Saturday, August 4, 2012

Percy Bysshe Shelley was a bad boy

Percy Bysshe Shelley
It is the birthday of poet Percy Bysshe Shelley (1792), who wrote some of the most  popular poems in the English language, including Ozymandias, Ode to the West Wind, and To a Skylark, though his greatest success came after his death.

Scholars say it was Shelley's unorthodox lifestyle that limited the acceptance of his writing to a rather small circle of friends. At Oxford, Shelley wrote two gothic novels  and read extensively, though it is said he didn't go to class often.

He wrote a pamphlet with a fellow student defending atheism, earning him the scorn of the college administration when he refused to deny that he wrote it. He and his fellow student, Thomas Jefferson Hogg, were expelled. Shelley's father intervened and won him a chance to reenter Oxford if he would state that what he wrote was untrue. He refused, earning him the scorn of his father.

At 19, Shelley eloped with a 16-year-old student from a boarding school, only to abandon her three years later, when she was pregnant with their second child, to run away to Switzerland with the 16-year-old daughter of a writer friend.

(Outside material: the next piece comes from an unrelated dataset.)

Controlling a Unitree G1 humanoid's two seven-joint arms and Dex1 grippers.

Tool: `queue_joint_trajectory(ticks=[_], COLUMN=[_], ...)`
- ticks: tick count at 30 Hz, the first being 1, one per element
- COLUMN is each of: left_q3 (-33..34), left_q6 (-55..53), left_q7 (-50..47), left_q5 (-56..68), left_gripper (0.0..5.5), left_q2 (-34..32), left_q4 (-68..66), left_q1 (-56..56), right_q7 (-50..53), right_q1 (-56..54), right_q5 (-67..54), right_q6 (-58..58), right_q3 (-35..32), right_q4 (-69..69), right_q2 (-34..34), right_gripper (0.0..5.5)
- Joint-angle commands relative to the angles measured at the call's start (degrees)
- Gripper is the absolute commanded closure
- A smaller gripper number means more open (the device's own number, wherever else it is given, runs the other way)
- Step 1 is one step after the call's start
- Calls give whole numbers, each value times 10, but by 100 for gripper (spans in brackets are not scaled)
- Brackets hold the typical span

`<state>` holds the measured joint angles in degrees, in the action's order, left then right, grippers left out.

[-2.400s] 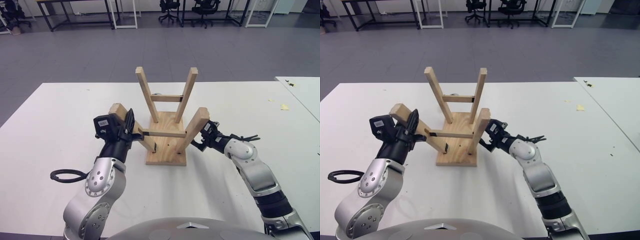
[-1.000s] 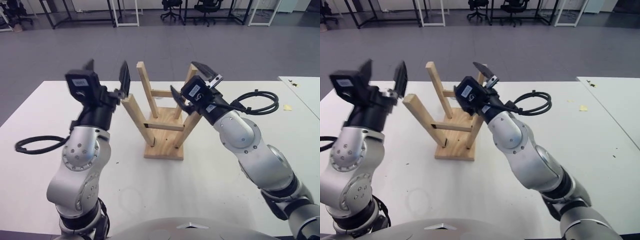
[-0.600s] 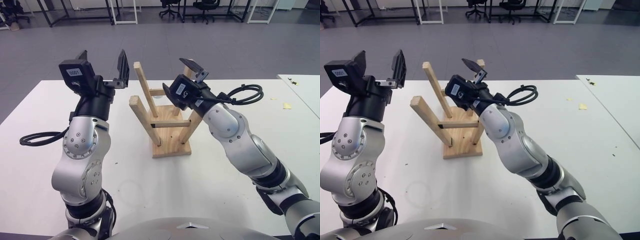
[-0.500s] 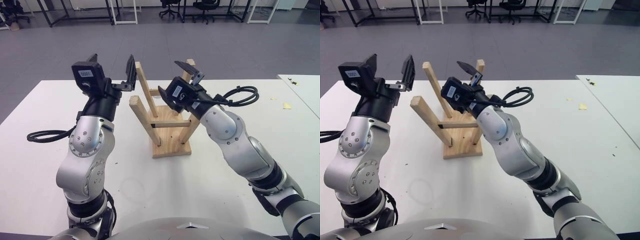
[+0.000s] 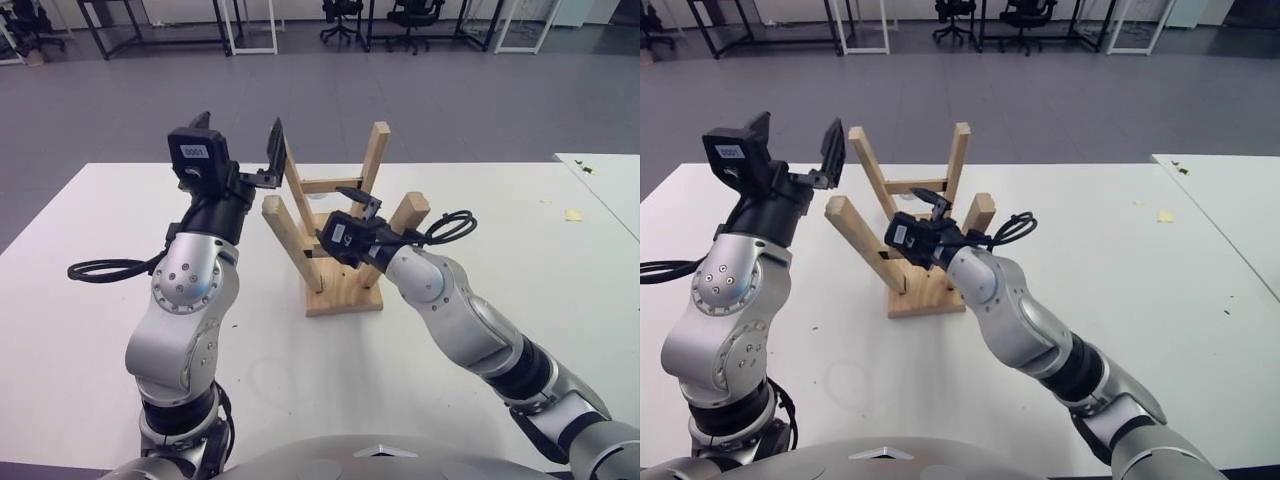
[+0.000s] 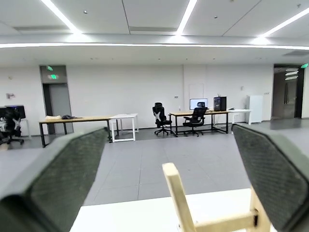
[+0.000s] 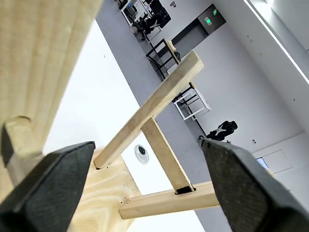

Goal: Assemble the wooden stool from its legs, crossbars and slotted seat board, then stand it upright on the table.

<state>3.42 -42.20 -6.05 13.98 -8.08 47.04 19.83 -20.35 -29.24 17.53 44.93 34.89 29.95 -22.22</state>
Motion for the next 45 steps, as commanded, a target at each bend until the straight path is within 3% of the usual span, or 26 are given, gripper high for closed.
queue_joint_trajectory(ticks=[1,5,8,10,13,16,18,22,27,31,37,39,43,45], left_q3=[90,144,139,125,77,2,-54,-87,-4,76,154,119,-121,-133], left_q6=[-13,-56,-89,-98,-72,0,55,95,87,33,-35,-5,158,201], left_q7=[46,81,86,84,117,165,192,203,179,166,99,111,253,268], left_q5=[85,187,237,248,209,144,99,88,144,218,350,324,114,83], left_gripper=[80,80,80,80,80,80,80,80,80,80,80,80,80,80], left_q2=[-20,-43,-61,-61,-86,-94,-98,-87,-94,-129,-132,-99,-129,-134], left_q4=[-51,-91,-65,-49,-60,-176,-240,-254,-208,-169,-110,-144,-358,-371], left_q1=[104,177,206,176,70,-61,-91,-69,49,159,181,124,-79,-110], right_q7=[-14,-56,-63,-59,-53,-34,-6,35,58,64,74,82,72,74], right_q1=[-57,-112,-193,-179,-74,57,78,28,-37,-142,-149,-56,125,118], right_q5=[-77,-250,-375,-417,-438,-381,-354,-363,-398,-466,-585,-581,-485,-480], right_q6=[-33,21,81,114,118,91,80,69,72,41,85,96,70,42], right_q3=[-126,-332,-519,-566,-532,-410,-368,-388,-420,-503,-575,-561,-420,-424], right_q4=[50,99,65,41,4,-67,-95,-86,-39,-35,6,-6,-86,-104], right_q2=[60,110,76,63,98,100,103,110,114,111,76,89,78,89], right_gripper=[139,139,139,139,139,139,139,139,139,139,139,139,139,139])
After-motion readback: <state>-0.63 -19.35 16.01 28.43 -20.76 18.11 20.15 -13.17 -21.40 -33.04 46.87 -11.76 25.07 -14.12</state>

Mary Godwin was more Shelley's intellectual equal. Later, Shelley's first wife committed suicide and he and Mary were married.

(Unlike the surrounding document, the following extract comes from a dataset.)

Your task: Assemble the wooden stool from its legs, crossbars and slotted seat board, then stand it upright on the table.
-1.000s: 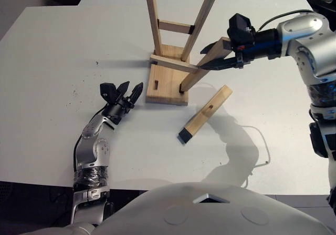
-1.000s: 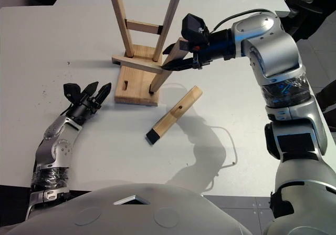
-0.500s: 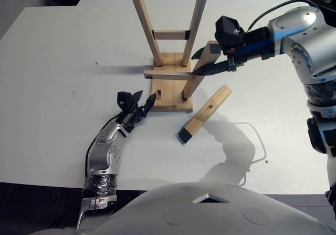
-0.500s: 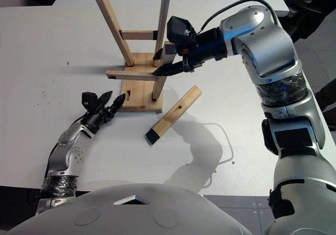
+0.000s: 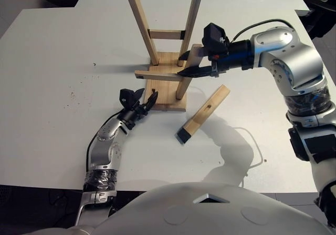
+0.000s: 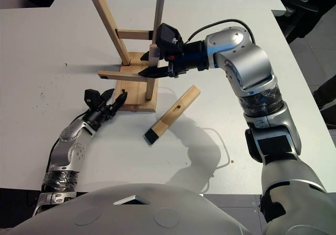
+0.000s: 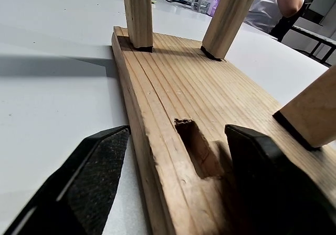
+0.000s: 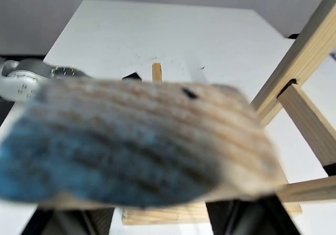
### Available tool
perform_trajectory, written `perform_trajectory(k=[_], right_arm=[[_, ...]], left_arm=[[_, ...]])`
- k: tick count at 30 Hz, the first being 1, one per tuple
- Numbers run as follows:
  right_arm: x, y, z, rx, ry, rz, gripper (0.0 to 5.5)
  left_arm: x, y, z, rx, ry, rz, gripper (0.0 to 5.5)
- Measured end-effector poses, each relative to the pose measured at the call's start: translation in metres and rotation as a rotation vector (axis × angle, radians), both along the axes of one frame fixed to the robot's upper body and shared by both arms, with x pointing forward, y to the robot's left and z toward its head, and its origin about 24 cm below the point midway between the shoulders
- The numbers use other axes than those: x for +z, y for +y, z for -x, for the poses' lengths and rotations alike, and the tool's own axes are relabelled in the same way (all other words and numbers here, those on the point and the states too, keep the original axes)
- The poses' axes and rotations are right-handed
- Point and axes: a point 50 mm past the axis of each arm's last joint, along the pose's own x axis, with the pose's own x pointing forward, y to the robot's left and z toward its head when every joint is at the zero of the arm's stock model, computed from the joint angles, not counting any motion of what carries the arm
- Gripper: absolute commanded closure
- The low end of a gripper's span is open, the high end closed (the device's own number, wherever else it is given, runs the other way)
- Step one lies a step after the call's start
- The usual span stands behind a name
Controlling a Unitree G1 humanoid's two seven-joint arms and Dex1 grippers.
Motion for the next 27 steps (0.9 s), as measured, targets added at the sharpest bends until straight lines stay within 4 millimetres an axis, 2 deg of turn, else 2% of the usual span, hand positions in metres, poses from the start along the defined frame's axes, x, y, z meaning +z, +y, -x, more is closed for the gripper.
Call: perform_trajectory(k=[1,4,10,12,14,17,19,21,23,27], right_arm=[[-0.001,-0.002,0.000,-0.015,0.001,-0.017,2.99],[-0.021,-0.012,-0.001,-0.085,0.089,-0.021,2.52],[0.010,-0.026,0.002,-0.088,0.000,-0.178,1.74],[0.015,-0.032,0.007,-0.093,-0.016,-0.168,1.74],[0.006,-0.052,0.014,-0.142,-0.009,-0.078,1.74],[-0.028,-0.089,0.027,-0.244,0.034,0.144,1.74],[-0.048,-0.097,0.037,-0.264,0.065,0.217,1.74],[-0.056,-0.086,0.043,-0.250,0.059,0.214,1.74],[-0.063,-0.054,0.054,-0.196,0.052,0.160,1.74],[-0.080,-0.006,0.076,-0.127,0.131,0.115,1.74]], left_arm=[[0.000,0.001,-0.001,-0.003,0.000,0.001,2.17],[0.000,0.001,-0.002,-0.012,0.001,0.006,2.17],[0.000,0.003,-0.003,-0.003,-0.001,0.007,2.17],[0.001,0.005,-0.003,0.007,-0.001,0.008,2.17],[0.002,0.008,-0.001,0.025,0.011,0.026,2.17],[0.003,0.009,0.011,0.040,0.027,0.039,2.17],[0.002,0.006,0.019,0.041,0.041,0.045,2.17],[0.004,0.003,0.023,0.053,0.045,0.053,2.17],[0.012,0.000,0.025,0.069,0.032,0.071,2.17],[0.033,0.005,0.030,0.131,-0.012,0.113,2.17]])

In 1818, Percy and Mary, and her stepsister Claire Clairmont, lived in Italy, where he wrote the lyrical drama Prometheus Unbound, which was based on  a Greek trilogy whose title character steals the secret fire to help mankind progress, only to be punished by Zeus, king of the Olympian gods. Shelley's play was never intended to be performed, only read.

It wasn't until several generations after his death that Shelley became widely accepted. He was admired by the later Victorian and Pre-Raphaelite poets, and by such diverse luminaries as Isadora Duncan, Thomas Hardy, Karl Marx, Bertrand Russell, George Bernard Shaw, Sinclair Lewis, and Oscar Wilde.